There’s a lot of truth to the view that the
most recent history is often the most difficult to unpack, precisely because we
don’t have enough distance from it to judge it clearly. It’s tangled up with
the present, and our subjectivity remains clouded while we move ahead into the
future. It’s understandable. But it is enormously frustrating to see how
dishonestly many have revised their histories in this short period of time.
Many, who were gripped by fear of that
archetypal trope of the Apartheid system – the black radical militant – and
feared black government and that South Africa would end up being another
post-liberation African tragedy, were highly sceptical about democracy. The African
National Congress (ANC) were widely viewed as radical black communist
terrorists who would take everything away from the middle classes. Even the
United Democratic Front (UDF) wasn’t viewed in a positive light by many.
The worker marches were typically depicted as
evidence of black communist radical militancy; every time a shop window was
broken during a march, or a few bricks were thrown, it was displayed as
evidence of the ever-present threat lurking just beneath the surface. This, in
large part, allowed for the use of disproportionate force to be levelled
against them, for death squads to operate, for “third forces” to do their work,
with the silent consent of South Africans.
Yet after liberation came, and the Madiba magic
did its work, many radically revised their views, and their own personal
histories with it. Many were very happy to include themselves amongst the previously
disadvantaged, because it meant they could grasp the low-hanging fruit that
opening up the economy and the institutions yielded. Affirmative action was
readily abused by those who had previously shied away from lending even the
faintest support to the struggle for liberation.
Some even reinvented themselves as long-time
ANC and struggle stalwarts; they made up imaginary pasts for themselves, with
themselves playing central roles in the struggle for liberation. Many joined the ANC,
or associated themselves with it, as it became clearer that where power
resided, there were great benefits to be obtained. They are, in part,
responsible for the pathetic state of the ANC today. They infected it with
their apathy, their conservatism, and their indifference to the plight of those
who really suffered under Apartheid, and continued to suffer under the new
system.
Over time, those activists who had once been
regarded as misguided and radical, became the centre-piece of the stories that
their families and friends – who had not themselves supported the struggle for
liberation – retold as evidence of their association and involvement in the
struggle. Nowadays, everyone has a struggle story to tell in South Africa, yet
when it counted their voices were silent. When they raised their voices it was
to express their fears of radical black militancy.
So perhaps it should come as no surprise that,
once again, the fears of radical black militants has come to dominate the
public conversation on the student protest actions. And it is being
uncritically echoed, without adequate reflection on what is actually unfolding
in South African society, and the responses are needed.
Protest is about civil disobedience; it is
about disrupting the status quo. It does not have to be violent, but it has to
assert power.

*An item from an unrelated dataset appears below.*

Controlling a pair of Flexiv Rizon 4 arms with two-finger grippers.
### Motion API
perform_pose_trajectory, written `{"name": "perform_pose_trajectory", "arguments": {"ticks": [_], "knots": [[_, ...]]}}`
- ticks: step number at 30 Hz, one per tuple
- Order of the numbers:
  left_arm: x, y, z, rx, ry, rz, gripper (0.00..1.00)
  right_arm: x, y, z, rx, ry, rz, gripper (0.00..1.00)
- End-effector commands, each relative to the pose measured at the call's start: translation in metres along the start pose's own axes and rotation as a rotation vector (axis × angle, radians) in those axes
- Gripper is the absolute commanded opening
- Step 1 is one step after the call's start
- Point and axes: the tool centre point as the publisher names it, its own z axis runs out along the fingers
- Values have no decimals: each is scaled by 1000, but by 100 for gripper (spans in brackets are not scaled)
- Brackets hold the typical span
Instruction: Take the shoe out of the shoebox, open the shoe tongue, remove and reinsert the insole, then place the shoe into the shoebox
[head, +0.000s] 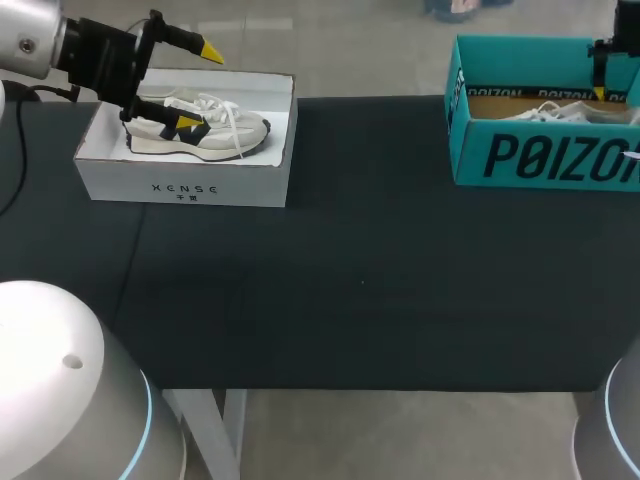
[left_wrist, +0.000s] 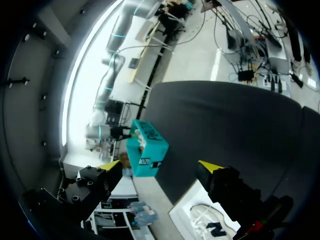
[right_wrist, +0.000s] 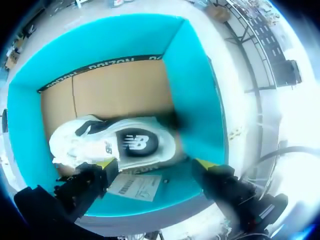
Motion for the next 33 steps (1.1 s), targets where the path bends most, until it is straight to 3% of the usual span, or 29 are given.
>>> {"name": "perform_pose_trajectory", "arguments": {"ticks": [1,6,15,17,20,22,29,33], "knots": [[0,-1,0,-1,3,0,100,3,-49,-34,-146,1,-45,100],[0,-1,0,-1,3,0,100,4,-62,-43,-182,-12,-121,100],[0,-1,0,-1,3,0,100,-1,-68,-45,-157,-17,-116,100],[-9,12,7,-71,6,-163,100,-3,-70,-47,-156,-19,-109,100],[-13,25,8,-97,-4,-349,100,-4,-73,-48,-154,-16,-100,100],[-13,34,6,-171,18,-484,100,-4,-74,-48,-147,-16,-96,100],[10,72,-13,-374,3,-930,100,2,-76,-43,-119,-26,-100,100],[28,92,-29,-463,-17,-1058,100,6,-77,-42,-107,-30,-107,100]]}}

Sit-ins, marches, building occupations, etc. are not violent,
radical forms protest that require stun grenades and rubber bullets – they are
disruptive, but that’s what civil disobedience is. It disrupts the normal
functions of society. In doing so, it exerts power on the society and
institutions it seeks to challenge and bring to the negotiating table.
When society, its institutions and governments
fail to deliver on their democratically awarded mandates, and systematically
silence and ignore their constituencies, disrupting the everyday procession of
the functions, activities and processes that uphold the establishment is an
entirely valid form of protest. Protests do not erupt overnight; they may
appear to, and may be represented by the media as explosions of discontent, but
they more often than not involve a fair amount of frustration with the bureaucratic
channels that are available to activists who seek restitution, justice and fair
treatment. Rarely do protests emerge as the madness of the mob does; they are
not the same thing. Mob behaviour might infect protest actions, but they are
not the cause of it.
The inability to make this distinction between
activists embarking on protest, and mob behaviour, is perhaps the greatest
obstacle to understanding the plight of protesters. This is no less the case in
South Africa, whether historically, or in this present moment, where student
protests have brought universities and higher education institutions to a
standstill.
The ever-resident spectre of the radical black
militant – a dehumanising trope that has its roots in settler fears of the
anti-colonial struggles of liberation movements – has never truly been overcome
by the majority of the ruling classes in postcolonial Africa. It relegates black Africans to the extreme end
of the dichotomy that was ascribed to black subaltern existence, that is; a
dichotomy between the submissive smiling, laughing, ever-agreeing, docile native
on the one hand, and the scurrilous, untrustworthy, rebellious savage on the
other.
In 2015, it is difficult to stomach the
thoughtless reproduction of the characterisation of young student protesters as
disrespectful ‘angry blacks’ who have no respect for the rule of law, or even
the education they are fighting for. Yet it has been widely reproduced in the
media, as well as on social media. There are scarcely any attempts to
contextualise the protests of South African students and youth in terms of
their colonial, Apartheid and post-Apartheid histories, nor has there been any
attempt to contextualise it in terms of the global movement for change in the
higher education sector.
Protest actions are never neatly implemented;
they are complex and difficult to control. That is the nature of protest
action; it is unpredictable. Eruptions of conflict, intimidation and violence,
while regrettable, do not distract from the validity of a political cause that
is directed against injustice, or a morally and principally bankrupt
socio-political compact that is not serving society, or the majority of its
members.
Thus far, there has been no loss of life as a
direct result of violent action, either by the police or by protesters. Two
events stand out; the alleged rape of a UKZN student by a policeman and the
death of a worker who suffered respiratory failure (there are conflicting
accounts about the cause of death; some attributing the workers death to the
use of teargas, and others attributing it to the release of fire extinguishers
by protesting students). These events have featured far less in the conversations
around intimidation and violence, presumably because they are not as important
as the overblown imaginary that stalks middle class – and especially white –
South Africa, that of the unreasonable and violent radical black militant.
So it is extremely ironic that while South
Africans now all award a great reverence to the generation of scholars and students
who shook up the system in the 1970s (including those who died in the June 16th
massacre of 1976), that they forget how these very same people were regarded by
South African society back then. That is, they were widely viewed – by those in
power then – as black radical militants who were deserving of state army and
police crackdowns, banning orders, victimisation, extra-judicial killings and
the like.
More recently, in the build-up to the largest
state massacre in post-Apartheid democratic South Africa – that of the Marikana
workers in August 2012 – the very same archetype was invoked to bring
disproportionate force to bear on the workers. In the case of Marikana, the
killing of four miners, two police officers and two security guards preceded
the massacre, and was used as a rationale for a large-scale police crackdown.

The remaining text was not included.